**To do:** From the listing below, set down exactly the lines between the one holding "Keep to two rules. Tag the blue metal" and the one holding "Machine-readable labels follow", inclusive. No other line is wanted.

[Opening Provided material section]

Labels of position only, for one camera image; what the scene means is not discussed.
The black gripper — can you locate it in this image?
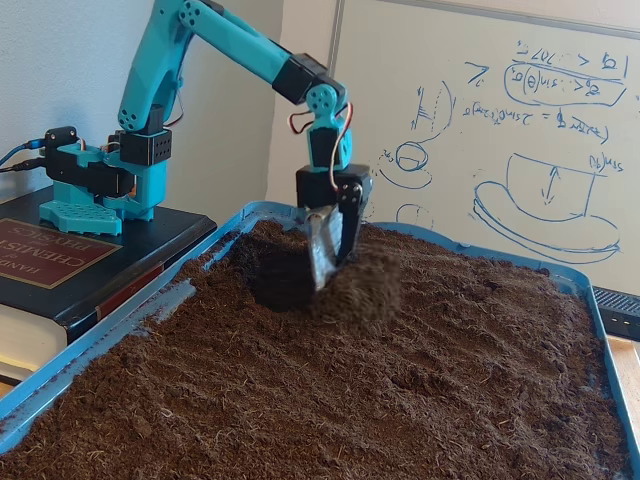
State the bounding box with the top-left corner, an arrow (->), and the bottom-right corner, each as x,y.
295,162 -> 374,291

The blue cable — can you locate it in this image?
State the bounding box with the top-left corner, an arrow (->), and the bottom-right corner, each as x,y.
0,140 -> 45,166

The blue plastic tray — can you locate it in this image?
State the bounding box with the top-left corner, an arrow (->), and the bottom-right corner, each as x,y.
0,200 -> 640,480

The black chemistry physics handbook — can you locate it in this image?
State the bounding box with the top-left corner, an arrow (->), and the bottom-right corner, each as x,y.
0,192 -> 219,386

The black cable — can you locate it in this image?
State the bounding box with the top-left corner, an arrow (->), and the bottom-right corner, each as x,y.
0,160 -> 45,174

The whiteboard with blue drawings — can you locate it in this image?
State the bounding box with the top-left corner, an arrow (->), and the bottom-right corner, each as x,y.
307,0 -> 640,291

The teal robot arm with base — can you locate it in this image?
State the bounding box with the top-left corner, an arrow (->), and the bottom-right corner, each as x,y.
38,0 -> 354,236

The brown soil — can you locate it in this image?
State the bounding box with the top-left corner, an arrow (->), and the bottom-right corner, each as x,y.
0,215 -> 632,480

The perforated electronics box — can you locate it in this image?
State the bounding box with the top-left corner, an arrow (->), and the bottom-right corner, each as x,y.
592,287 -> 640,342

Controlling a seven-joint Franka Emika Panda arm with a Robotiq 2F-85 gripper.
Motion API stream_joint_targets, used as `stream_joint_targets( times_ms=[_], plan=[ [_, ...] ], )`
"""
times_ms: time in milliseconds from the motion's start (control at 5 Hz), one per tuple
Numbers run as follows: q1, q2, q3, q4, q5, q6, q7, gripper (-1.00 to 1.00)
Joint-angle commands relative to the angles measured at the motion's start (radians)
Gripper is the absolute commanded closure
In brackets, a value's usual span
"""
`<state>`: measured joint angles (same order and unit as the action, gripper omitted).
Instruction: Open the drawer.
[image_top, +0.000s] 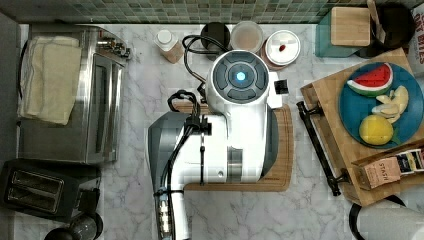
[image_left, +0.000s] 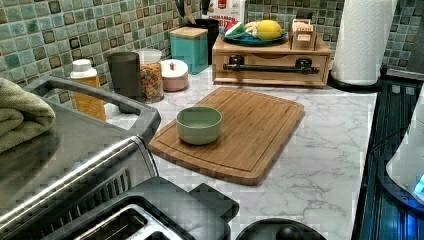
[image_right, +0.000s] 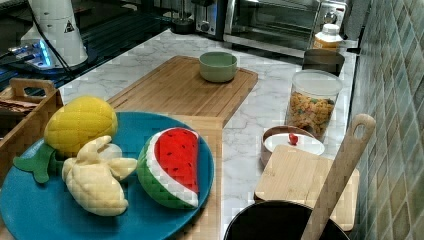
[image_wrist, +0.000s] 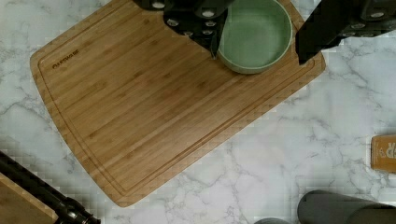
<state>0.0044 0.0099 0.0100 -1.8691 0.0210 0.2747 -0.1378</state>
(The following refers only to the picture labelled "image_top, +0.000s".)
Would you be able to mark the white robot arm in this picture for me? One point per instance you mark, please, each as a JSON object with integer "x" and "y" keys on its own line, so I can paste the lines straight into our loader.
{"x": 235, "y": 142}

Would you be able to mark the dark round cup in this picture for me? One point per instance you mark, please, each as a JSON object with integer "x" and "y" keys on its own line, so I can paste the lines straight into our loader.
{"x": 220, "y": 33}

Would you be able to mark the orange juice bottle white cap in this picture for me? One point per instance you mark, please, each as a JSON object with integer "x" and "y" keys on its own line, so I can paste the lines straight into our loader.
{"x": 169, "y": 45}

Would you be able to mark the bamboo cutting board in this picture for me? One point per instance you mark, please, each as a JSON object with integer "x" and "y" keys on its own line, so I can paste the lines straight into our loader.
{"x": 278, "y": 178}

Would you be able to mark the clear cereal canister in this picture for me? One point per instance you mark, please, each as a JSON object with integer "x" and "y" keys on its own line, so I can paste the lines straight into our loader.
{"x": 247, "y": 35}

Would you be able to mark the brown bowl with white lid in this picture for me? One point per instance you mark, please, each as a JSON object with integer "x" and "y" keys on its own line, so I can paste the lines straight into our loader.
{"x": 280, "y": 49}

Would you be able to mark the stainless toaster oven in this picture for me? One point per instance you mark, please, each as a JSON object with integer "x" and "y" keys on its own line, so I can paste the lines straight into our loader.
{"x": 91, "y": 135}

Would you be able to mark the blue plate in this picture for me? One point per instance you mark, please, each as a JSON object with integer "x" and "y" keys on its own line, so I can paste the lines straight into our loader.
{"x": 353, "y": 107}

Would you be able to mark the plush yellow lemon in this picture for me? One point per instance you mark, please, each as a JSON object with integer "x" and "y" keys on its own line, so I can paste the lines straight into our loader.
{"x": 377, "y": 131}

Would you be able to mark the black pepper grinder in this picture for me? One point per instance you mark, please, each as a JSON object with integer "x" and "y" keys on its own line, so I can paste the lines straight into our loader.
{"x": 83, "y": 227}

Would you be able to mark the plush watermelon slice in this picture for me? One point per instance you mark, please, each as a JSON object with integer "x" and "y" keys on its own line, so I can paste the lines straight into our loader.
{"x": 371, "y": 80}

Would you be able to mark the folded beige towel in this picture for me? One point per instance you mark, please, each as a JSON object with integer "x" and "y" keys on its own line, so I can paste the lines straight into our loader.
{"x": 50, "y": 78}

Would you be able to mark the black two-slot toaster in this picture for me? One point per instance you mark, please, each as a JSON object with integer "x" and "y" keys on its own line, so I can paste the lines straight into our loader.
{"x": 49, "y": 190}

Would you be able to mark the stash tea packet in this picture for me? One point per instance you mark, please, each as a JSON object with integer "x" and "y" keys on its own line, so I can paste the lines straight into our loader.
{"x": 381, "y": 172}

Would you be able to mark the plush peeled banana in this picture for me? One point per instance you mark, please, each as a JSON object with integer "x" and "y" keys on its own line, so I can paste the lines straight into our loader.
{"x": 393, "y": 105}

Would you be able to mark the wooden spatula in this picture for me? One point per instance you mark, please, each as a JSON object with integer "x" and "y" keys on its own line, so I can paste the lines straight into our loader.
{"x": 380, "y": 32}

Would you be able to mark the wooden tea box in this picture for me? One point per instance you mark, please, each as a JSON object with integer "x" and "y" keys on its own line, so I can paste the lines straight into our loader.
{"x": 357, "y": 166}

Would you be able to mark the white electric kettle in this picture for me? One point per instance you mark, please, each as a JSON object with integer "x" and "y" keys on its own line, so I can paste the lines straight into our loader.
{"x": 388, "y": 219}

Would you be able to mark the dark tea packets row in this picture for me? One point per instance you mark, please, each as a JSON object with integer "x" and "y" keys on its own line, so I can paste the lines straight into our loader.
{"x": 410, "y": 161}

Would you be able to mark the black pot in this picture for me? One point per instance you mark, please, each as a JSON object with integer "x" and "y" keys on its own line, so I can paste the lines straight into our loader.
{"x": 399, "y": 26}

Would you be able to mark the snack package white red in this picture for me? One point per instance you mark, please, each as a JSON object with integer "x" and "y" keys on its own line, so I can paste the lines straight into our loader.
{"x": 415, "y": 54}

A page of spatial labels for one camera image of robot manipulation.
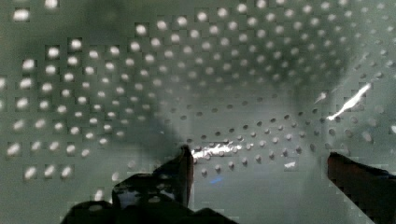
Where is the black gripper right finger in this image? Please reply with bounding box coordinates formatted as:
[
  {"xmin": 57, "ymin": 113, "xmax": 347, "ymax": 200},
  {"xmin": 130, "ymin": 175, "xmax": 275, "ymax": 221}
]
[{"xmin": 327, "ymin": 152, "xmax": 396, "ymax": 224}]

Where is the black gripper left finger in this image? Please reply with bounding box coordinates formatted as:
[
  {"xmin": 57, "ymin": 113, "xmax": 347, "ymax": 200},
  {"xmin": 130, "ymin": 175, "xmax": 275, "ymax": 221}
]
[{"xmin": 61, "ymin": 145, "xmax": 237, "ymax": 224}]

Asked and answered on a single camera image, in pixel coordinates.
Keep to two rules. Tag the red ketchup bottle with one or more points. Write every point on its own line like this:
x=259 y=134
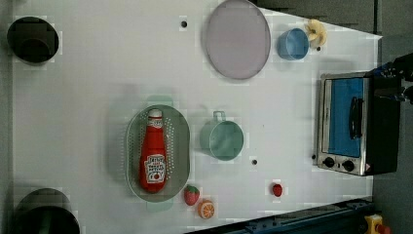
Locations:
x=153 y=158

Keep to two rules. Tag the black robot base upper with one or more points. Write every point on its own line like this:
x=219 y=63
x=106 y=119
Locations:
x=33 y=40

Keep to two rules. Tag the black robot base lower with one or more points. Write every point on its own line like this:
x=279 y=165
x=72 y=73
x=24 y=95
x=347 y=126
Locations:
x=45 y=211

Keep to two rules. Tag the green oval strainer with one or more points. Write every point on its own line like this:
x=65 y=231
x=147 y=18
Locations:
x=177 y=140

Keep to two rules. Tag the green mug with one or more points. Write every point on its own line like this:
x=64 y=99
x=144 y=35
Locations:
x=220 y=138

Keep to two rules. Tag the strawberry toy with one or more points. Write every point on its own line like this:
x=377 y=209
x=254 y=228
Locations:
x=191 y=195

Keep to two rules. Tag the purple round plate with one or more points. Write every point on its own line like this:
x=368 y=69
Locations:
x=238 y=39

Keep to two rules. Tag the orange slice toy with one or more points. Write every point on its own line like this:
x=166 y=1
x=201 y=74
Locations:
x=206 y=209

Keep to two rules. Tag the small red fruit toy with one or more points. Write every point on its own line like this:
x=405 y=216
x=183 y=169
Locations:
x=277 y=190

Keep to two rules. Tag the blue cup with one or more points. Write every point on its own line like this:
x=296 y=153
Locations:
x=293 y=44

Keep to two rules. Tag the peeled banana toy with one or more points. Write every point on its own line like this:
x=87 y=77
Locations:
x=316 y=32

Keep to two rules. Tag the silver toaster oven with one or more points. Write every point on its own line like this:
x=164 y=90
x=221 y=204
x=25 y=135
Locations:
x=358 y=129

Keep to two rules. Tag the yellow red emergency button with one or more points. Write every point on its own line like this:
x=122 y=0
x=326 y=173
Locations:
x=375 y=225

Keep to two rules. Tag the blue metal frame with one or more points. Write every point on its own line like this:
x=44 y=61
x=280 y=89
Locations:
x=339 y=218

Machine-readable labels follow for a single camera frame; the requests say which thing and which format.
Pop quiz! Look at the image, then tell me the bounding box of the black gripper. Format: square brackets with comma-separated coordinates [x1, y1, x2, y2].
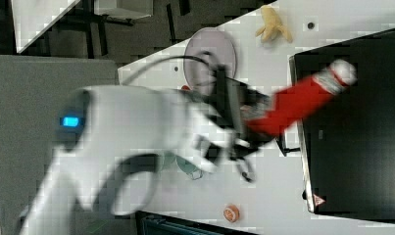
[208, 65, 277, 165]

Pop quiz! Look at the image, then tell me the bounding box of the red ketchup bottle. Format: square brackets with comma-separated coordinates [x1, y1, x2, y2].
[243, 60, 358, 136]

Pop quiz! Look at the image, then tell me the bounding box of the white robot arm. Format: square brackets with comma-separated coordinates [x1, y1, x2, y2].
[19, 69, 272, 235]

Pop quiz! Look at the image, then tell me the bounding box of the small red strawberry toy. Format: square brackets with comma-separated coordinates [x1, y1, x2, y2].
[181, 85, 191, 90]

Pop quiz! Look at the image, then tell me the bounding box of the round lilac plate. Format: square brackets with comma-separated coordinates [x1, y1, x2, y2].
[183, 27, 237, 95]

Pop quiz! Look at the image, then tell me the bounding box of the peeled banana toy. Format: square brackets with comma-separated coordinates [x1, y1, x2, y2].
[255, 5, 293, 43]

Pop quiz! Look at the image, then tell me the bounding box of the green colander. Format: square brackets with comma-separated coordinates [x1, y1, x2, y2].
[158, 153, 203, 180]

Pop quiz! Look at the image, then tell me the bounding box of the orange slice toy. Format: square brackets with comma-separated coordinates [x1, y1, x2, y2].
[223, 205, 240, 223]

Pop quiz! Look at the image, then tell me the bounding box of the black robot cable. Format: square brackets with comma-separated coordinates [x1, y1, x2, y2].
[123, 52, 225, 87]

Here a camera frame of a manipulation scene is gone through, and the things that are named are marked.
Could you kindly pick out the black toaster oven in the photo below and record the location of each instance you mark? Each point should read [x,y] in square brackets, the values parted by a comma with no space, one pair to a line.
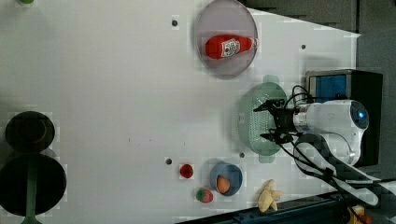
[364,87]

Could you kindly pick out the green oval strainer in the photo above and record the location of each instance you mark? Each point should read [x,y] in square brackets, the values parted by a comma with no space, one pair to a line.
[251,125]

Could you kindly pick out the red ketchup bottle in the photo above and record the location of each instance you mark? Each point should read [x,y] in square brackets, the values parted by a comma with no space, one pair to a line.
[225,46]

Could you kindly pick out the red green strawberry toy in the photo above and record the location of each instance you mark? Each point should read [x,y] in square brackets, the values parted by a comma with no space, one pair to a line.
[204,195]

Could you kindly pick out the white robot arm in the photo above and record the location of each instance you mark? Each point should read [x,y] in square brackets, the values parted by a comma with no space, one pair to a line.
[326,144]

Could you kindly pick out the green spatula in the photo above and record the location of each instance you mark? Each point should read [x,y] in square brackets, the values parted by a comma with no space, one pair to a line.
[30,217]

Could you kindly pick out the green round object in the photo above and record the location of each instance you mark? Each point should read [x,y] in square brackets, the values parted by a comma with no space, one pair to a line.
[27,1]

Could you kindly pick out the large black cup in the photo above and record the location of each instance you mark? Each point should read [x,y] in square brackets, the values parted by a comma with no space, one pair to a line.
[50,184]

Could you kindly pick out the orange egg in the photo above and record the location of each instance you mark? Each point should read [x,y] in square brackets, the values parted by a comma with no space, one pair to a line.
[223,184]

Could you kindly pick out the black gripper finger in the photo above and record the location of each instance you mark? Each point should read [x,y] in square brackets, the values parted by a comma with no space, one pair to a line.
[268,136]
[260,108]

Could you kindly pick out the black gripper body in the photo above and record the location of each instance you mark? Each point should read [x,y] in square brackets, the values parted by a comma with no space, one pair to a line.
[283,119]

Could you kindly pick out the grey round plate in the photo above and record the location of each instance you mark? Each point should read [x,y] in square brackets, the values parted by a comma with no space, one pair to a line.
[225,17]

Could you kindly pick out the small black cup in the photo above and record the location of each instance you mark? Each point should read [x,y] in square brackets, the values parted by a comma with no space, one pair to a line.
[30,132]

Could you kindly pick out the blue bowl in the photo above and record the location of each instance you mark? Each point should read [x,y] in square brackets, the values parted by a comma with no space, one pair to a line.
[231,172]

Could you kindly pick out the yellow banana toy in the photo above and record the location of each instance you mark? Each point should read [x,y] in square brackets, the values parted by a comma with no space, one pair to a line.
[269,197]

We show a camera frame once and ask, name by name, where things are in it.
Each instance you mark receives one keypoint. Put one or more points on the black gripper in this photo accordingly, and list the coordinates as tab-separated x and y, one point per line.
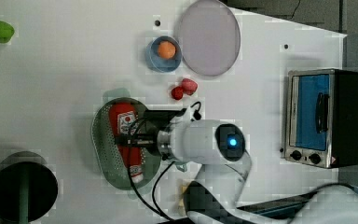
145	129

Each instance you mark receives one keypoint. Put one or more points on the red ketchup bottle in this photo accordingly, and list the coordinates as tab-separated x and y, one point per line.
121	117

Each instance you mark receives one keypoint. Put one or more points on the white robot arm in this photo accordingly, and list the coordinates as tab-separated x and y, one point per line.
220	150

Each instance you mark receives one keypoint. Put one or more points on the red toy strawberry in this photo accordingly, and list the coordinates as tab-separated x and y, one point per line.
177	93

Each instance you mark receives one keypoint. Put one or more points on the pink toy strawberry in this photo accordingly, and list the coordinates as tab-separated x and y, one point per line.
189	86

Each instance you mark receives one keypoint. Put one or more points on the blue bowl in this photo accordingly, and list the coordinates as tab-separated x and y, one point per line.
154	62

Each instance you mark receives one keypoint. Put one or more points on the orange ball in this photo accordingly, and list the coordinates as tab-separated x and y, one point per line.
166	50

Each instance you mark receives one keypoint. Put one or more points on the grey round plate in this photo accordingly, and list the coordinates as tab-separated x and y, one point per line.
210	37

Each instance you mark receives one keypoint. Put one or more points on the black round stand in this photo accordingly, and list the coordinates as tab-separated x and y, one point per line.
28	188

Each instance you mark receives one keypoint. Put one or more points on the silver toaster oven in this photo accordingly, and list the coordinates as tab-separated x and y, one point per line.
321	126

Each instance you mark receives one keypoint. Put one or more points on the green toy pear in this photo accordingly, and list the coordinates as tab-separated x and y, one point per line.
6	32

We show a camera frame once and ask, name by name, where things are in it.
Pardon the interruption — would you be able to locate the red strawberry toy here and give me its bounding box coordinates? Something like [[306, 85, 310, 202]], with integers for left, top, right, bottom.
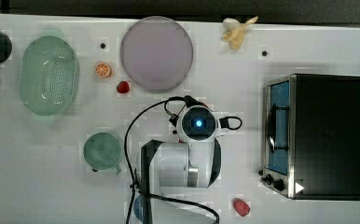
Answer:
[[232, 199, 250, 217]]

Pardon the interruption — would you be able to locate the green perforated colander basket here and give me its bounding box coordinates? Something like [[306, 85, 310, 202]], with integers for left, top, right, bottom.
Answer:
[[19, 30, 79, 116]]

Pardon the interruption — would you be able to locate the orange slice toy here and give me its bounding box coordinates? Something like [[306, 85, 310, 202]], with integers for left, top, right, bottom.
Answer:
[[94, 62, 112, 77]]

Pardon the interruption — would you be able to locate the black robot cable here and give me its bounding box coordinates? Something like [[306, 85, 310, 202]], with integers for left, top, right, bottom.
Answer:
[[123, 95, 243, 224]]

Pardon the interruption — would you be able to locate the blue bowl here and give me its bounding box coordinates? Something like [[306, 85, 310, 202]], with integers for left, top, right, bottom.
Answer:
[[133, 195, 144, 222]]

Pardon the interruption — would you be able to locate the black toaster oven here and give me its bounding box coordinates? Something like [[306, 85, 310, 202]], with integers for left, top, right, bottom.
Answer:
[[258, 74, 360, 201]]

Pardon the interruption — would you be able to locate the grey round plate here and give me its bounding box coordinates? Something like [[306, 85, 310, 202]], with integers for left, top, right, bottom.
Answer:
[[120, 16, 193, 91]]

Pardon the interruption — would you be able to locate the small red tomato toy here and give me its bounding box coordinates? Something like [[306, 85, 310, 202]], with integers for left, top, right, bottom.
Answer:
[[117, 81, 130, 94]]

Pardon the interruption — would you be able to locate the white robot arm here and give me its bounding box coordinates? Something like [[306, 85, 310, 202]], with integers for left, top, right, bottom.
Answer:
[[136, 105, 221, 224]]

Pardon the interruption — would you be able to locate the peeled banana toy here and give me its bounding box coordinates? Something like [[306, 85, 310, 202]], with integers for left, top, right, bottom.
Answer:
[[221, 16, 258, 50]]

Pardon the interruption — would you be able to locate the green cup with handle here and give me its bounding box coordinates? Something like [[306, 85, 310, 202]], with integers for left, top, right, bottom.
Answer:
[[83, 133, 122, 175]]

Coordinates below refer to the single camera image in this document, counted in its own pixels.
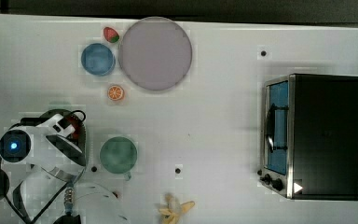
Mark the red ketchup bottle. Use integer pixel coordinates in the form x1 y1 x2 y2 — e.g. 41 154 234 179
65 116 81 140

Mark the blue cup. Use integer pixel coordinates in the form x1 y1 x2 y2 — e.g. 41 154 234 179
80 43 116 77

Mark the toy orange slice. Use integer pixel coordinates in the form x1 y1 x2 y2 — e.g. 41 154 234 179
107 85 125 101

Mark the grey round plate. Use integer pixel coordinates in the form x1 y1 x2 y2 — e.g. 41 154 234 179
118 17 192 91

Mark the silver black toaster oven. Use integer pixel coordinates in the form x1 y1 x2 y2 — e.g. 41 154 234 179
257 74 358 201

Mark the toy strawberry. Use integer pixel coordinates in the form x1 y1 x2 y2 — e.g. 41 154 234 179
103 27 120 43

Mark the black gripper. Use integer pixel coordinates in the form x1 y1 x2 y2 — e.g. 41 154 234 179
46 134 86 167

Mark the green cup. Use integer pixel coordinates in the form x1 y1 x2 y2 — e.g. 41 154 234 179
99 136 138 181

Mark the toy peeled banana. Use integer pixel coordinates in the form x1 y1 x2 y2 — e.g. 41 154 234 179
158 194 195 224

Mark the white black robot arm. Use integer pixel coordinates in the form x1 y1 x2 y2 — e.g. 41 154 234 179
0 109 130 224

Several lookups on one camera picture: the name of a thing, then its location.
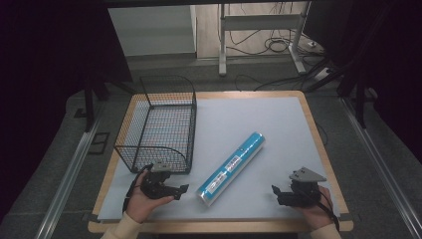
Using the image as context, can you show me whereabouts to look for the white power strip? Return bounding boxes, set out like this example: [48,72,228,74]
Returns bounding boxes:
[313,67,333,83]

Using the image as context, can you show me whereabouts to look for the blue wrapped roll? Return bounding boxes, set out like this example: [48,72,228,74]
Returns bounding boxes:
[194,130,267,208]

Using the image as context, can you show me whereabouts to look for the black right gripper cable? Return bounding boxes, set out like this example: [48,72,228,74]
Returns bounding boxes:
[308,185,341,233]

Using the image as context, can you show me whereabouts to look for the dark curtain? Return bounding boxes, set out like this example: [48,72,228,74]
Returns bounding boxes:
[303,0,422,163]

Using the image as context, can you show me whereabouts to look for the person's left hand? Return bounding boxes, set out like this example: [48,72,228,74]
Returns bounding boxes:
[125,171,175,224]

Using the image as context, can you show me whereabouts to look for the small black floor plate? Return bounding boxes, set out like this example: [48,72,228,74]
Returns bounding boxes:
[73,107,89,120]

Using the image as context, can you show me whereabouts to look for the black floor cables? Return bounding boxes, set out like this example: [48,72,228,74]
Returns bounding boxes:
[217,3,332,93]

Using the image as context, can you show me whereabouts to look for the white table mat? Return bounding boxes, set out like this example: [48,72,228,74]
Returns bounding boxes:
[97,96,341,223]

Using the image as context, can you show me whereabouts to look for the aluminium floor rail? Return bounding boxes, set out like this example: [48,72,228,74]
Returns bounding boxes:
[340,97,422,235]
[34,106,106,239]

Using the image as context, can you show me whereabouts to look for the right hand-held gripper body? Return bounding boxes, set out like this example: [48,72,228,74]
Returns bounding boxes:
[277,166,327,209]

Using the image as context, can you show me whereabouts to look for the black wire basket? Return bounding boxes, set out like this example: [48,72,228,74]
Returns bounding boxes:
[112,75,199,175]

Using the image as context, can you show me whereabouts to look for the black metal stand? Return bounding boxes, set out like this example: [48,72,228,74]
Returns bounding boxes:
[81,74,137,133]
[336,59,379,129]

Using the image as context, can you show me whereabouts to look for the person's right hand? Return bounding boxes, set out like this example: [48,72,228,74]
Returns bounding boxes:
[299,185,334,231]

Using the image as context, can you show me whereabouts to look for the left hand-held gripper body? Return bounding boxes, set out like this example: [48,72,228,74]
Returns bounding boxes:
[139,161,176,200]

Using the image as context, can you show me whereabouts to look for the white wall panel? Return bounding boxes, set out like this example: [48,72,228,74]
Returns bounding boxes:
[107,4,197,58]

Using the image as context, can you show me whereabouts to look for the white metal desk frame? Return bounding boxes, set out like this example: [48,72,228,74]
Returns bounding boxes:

[Closing Provided material section]

**Answer area:**
Keep to two rules. Tag the blue metal frame with one or more points. Write every point on its own line like this:
x=44 y=61
x=280 y=89
Locations:
x=339 y=218

Machine-readable labels follow for a single camera frame; the requests say which thing and which format.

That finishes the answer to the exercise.